Es categorizado como un milagro

Existen fenómenos extraños que escapan a la razón y que forman parte del imaginario de la gente. Algunos de estos fenómenos sólo son entendidos por quienes lo viven y dan fe de que fueron beneficiados. Quizás con esta creencia y anteponiendo su desesperación por encontrar una salida a sus problemas, es que muchos santiagueños buscan a Ezequiel, un niño de 11 años que vive en Santiago del Estero, Argentina, y que según él y sus familiares, “recibió la bendición de la Virgen para poder hacer el bien a quien lo necesite”.
La historia de Brian Ezequiel Álvarez comenzó a hacerse conocida en el barrio hace varios años y desde entonces, las visitas de quienes creen en él no cesaron.
Según explicó el niño a El Liberal, un diario argentino, “una noche, mientras dormía, vi la imagen de la Virgen. Era grande y estaba de blanco. Me habló y me dijo que desde ese día yo recibiría una bendición y que con mis manos iba a poder curar a la gente, y que como se trataba de algo que ella me daba, yo debía hacer el bien sin pedir nada a cambio”. Así, con esa imposición, Ezequiel comenzó a realizar sus prácticas y, según dijo, para él no fue sólo un sueño, sino “una gran bendición”.

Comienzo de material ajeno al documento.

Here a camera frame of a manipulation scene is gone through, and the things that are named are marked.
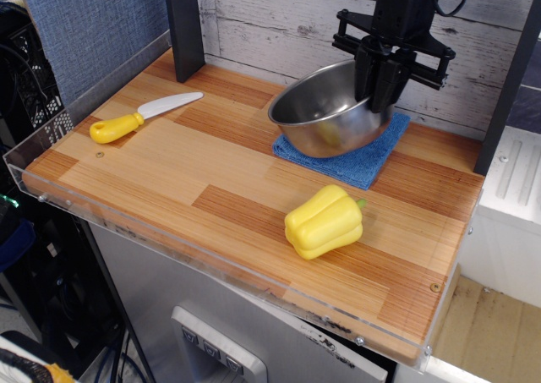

Desde aquel día, el pequeño armó una especie de altar dentro de su casa, en la que se encuentra la imagen de Nuestra Señora del Rosario, y un frasco de agua “bendecida” por sus propias manos. Allí, en ese rincón de su humilde casa, la gente que cree en su palabra y en sus “poderes”, dice encontrar la solución de muchos de los males que los aquejan.
Su papá, su paciente
Contó que al primero que “sanó” fue a su papá, quien había tenido un problema en sus pies y no podía caminar hasta que el niño volcó su bendición en él y a los pocos días volvió a ponerse de pie.
Luego, fueron sus vecinos, hasta que su popularidad fue extendiéndose por el barrio y más allá de las fronteras santiagueñas.
Cientos de personas llegan semanalmente a su casa para buscar su “bendición”.
“Llega gente enferma, sobre todo muchos niños para que Ezequiel los cure de sus males, vienen para que él los sane. Pero no solamente se encarga de ayudar en la enfermedad, hay mucha gente que llega para que él los ayude con el tema del trabajo y mucha gente que incluso trae a sus animales para que los recupere de alguna enfermedad”, aseguró Fátima Ordóñez, la mamá de Ezequiel.
Sin embargo, la popularidad que cobró el pequeño sobrepasó los límites y ahora hay gente que conoce su historia y solicita su ayuda a través de teléfonos. Y hay veces en las que debe dirigirse hacia Monte Quemado, Argentina, para sanar a la gente de la zona.
“Justamente ha recibido una llamada de Formosa. Era una señora que está enferma y necesita que él la ayude. En esos casos, Ezequiel, reza por ellos frente a la imagen de la Virgen del Rosario para generar alivio en la persona. Todo eso nos cuenta él porquenunca nos dejó que viéramos lo que él hace para sanar a la gente”, explicó Fátima.
“Siempre creí en Dios y en la Virgen”, aseguró Ezequiel. Y su madre agrega: “No se separa de la imagen de Nuestra Señora del Rosario, que me regalaron cuando trabajaba en una casa de familia. Era una imagen que mis patrones trajeron de San Nicolás y desde ese día, él la agarró para curar a la gente”.
Claro que hubo veces que Fátima no quiso que Ezequiel siguiera en la tarea por lo que provocaba ese acto en el pequeño.
“Había veces que él estaba deprimido, sin fuerzas, y eso creemos que es porque a él le pasa todo lo que le quita a la persona que viene. Pero él no quiere dejar de hacerlo porque es un pedido de la Virgen”, aseguró su mamá.
A pesar de la revolución que causa entre los creyentes, Ezequiel es un niño normal,que vive con su familia, asiste a la Escuela Diego de Rojas, donde cursa el 4º año, y le encanta reunirse con sus amigos a jugar.